§ WORK TO BE COMPLETED:
Only one stretch of the material below is wanted: everything from the line containing "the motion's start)" down to the line containing "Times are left", both ends included. Repeat it exactly and skip the pictures.
▬▬▬
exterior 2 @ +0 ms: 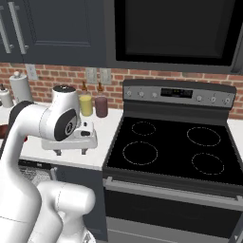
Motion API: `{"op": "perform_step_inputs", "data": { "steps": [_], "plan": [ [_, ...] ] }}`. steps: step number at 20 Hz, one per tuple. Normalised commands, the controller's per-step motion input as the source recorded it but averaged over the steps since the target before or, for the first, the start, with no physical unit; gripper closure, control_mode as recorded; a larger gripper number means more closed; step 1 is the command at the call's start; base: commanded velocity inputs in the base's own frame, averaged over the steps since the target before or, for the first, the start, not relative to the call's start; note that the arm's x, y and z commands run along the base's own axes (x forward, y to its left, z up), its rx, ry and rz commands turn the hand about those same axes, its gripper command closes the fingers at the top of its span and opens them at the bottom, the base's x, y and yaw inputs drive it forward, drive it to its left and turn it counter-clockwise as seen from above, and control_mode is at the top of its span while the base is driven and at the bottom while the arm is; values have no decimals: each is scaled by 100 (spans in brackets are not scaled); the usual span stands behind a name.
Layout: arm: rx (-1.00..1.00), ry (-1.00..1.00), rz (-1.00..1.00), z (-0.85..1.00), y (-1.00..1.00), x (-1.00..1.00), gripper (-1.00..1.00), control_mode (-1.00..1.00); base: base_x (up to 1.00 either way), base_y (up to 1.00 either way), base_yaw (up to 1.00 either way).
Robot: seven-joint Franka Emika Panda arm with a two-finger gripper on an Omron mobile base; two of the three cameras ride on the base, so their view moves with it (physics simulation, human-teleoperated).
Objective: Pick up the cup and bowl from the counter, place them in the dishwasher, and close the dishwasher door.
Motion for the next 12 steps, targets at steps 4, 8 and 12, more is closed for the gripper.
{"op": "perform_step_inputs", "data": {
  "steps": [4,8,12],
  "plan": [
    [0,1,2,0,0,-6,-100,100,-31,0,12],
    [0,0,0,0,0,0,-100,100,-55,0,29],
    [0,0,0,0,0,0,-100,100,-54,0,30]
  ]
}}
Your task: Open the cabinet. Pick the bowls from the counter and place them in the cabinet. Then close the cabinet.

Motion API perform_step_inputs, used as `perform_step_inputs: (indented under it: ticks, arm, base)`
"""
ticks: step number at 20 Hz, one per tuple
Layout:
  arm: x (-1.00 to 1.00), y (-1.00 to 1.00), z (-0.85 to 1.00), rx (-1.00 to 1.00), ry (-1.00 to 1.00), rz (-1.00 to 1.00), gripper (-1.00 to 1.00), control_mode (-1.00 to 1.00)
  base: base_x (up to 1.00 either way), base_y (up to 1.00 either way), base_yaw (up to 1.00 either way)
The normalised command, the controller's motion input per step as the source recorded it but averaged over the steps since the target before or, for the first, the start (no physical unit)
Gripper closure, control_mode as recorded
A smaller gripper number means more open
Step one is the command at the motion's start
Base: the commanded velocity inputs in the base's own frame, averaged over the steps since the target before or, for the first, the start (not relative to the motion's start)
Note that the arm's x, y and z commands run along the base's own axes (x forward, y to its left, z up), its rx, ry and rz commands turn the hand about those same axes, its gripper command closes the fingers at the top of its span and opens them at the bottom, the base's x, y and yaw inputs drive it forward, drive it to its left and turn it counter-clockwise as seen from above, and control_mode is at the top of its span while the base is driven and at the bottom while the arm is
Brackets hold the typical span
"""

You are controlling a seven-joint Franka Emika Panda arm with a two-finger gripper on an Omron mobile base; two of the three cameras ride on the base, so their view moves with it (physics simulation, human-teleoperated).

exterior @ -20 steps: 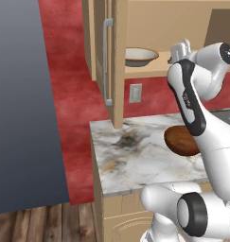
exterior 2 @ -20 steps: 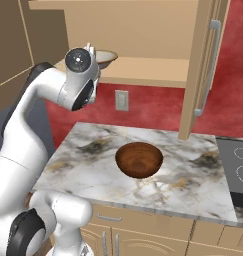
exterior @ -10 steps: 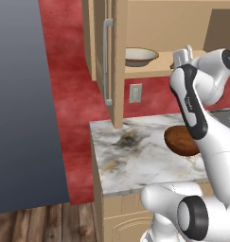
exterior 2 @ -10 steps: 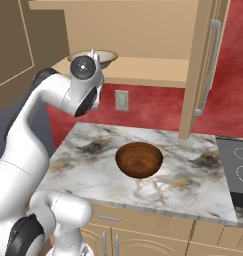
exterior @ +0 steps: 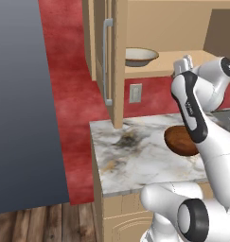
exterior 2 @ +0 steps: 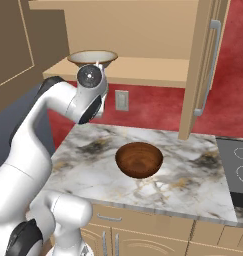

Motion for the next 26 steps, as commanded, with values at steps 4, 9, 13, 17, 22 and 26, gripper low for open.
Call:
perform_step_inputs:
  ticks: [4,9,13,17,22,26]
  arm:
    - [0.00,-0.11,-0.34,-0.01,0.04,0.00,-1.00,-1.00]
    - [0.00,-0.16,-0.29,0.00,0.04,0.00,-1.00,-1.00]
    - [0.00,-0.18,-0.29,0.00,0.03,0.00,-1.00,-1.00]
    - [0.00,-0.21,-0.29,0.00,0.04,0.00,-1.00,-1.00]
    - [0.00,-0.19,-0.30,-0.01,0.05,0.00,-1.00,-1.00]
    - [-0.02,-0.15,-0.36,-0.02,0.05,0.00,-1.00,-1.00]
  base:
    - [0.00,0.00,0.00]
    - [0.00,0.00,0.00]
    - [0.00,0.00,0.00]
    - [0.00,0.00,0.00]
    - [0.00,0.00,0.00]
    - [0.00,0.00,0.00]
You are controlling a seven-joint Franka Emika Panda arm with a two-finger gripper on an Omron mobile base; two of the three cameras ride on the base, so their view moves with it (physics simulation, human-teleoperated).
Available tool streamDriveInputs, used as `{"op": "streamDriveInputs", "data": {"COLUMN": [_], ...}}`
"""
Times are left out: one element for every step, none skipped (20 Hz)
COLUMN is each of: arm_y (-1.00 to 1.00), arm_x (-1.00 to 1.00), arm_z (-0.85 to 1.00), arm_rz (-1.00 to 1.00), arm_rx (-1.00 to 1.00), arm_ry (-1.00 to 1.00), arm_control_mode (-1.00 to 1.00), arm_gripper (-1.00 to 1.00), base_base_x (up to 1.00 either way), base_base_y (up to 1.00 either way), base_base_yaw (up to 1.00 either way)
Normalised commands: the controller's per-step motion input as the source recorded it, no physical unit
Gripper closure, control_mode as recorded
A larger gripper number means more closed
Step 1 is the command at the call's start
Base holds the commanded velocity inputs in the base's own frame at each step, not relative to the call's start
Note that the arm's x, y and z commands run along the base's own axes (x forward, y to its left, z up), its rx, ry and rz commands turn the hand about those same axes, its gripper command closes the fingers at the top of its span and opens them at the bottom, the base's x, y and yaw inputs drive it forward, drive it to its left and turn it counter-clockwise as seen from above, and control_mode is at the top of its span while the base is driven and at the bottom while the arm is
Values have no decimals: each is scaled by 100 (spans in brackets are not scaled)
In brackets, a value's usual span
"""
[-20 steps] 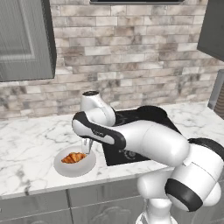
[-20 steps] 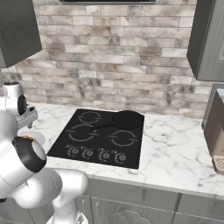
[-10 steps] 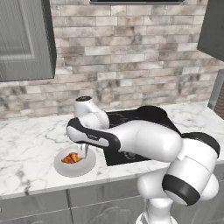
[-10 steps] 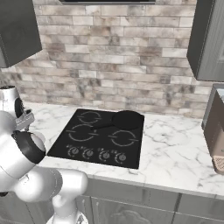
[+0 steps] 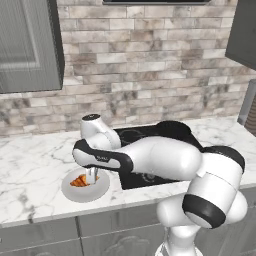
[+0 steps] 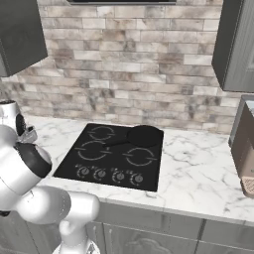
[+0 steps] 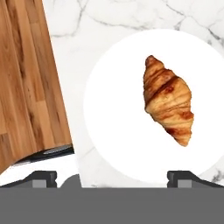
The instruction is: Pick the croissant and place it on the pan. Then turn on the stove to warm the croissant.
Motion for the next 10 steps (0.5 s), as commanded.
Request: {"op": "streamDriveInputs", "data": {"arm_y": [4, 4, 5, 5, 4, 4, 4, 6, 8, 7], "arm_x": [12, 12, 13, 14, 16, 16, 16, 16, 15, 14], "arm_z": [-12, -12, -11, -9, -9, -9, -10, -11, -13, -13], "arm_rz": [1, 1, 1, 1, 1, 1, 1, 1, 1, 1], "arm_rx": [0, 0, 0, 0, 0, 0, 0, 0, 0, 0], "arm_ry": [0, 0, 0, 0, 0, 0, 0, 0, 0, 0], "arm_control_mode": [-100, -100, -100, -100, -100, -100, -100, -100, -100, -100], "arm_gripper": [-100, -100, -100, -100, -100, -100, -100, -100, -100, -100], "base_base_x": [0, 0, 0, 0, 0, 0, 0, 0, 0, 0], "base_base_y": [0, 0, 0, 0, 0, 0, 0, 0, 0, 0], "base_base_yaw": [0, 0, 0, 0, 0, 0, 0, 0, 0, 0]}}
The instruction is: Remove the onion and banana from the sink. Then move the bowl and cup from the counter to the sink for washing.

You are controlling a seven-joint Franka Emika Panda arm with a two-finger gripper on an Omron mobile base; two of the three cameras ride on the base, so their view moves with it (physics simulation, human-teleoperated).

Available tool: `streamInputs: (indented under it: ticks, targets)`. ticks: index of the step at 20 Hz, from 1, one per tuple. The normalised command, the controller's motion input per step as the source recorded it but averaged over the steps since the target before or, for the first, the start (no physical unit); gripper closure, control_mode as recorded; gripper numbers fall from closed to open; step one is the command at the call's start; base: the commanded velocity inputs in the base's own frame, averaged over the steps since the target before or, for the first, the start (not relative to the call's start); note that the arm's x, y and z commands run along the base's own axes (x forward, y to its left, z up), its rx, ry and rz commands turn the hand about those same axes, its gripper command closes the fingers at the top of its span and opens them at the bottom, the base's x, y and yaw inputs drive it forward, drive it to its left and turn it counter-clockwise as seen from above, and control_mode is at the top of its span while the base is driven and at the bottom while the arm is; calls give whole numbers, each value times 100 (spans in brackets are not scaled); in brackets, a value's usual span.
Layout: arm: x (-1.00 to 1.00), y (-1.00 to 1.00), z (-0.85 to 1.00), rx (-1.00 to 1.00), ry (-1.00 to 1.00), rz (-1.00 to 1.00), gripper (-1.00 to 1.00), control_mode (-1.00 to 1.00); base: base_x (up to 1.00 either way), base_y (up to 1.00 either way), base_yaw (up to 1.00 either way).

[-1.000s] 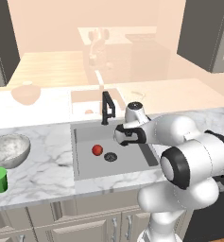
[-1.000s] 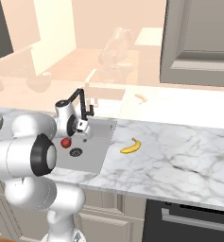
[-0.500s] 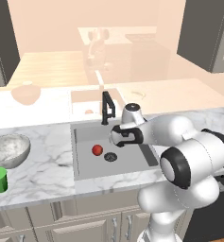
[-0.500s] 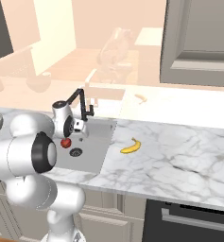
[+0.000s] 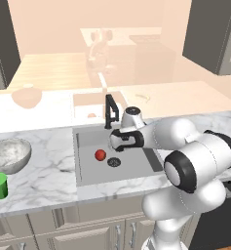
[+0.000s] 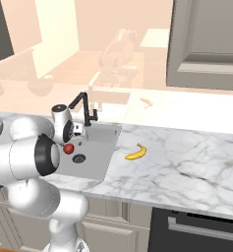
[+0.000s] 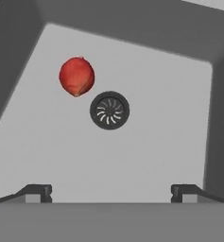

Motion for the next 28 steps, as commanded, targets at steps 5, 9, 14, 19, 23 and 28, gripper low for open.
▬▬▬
§ RESULT OF THE EXERCISE:
Base: the commanded velocity inputs in the base's own frame, averaged over the steps since the target before or, for the first, the start (not relative to the motion's start)
Note that the arm's x, y and z commands run along the base's own axes (x forward, y to its left, z up), its rx, ry and rz commands turn the hand about those same axes, its gripper command closes the fingers at the top of its span and opens them at the bottom, the base's x, y and yaw inputs drive it forward, drive it to its left and turn it counter-clockwise as seen from above, and control_mode is at the top of its span while the base is driven and at the bottom while the arm is
Brackets hold the typical span
"""

You are controlling a seven-joint Franka Emika Panda arm with a two-finger gripper on an Omron mobile base; two of the three cameras ride on the base, so their view moves with it (physics simulation, human-teleoperated).

exterior @ -20 steps: 
exterior 2 @ -20 steps: 
exterior @ -10 steps: 
exterior 2 @ -10 steps: 
exterior @ +0 steps: 
exterior 2 @ +0 steps: 

Motion for the next 26 steps, as commanded, with values at steps 4, 9, 13, 17, 22 and 26, gripper low for open.
Call:
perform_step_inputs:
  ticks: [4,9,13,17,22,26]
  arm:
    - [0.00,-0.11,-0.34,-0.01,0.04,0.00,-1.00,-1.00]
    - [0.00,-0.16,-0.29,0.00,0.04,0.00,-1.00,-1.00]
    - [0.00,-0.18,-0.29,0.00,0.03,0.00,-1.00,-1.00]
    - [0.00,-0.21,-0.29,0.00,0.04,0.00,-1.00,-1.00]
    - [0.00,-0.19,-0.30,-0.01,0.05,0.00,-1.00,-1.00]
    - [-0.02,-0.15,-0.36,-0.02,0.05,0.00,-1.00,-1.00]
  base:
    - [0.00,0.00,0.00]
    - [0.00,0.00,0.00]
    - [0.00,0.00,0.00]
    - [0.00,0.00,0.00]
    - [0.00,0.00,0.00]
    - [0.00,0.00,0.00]
You are controlling a seven-joint Franka Emika Panda arm with a two-finger gripper on an Omron mobile base; two of the three cameras ride on the base, so their view moves with it (physics simulation, human-teleoperated).
Available tool streamDriveInputs, used as `{"op": "streamDriveInputs", "data": {"COLUMN": [_], ...}}`
"""
Times are left out: one element for every step, none skipped (20 Hz)

A complete answer has now been given.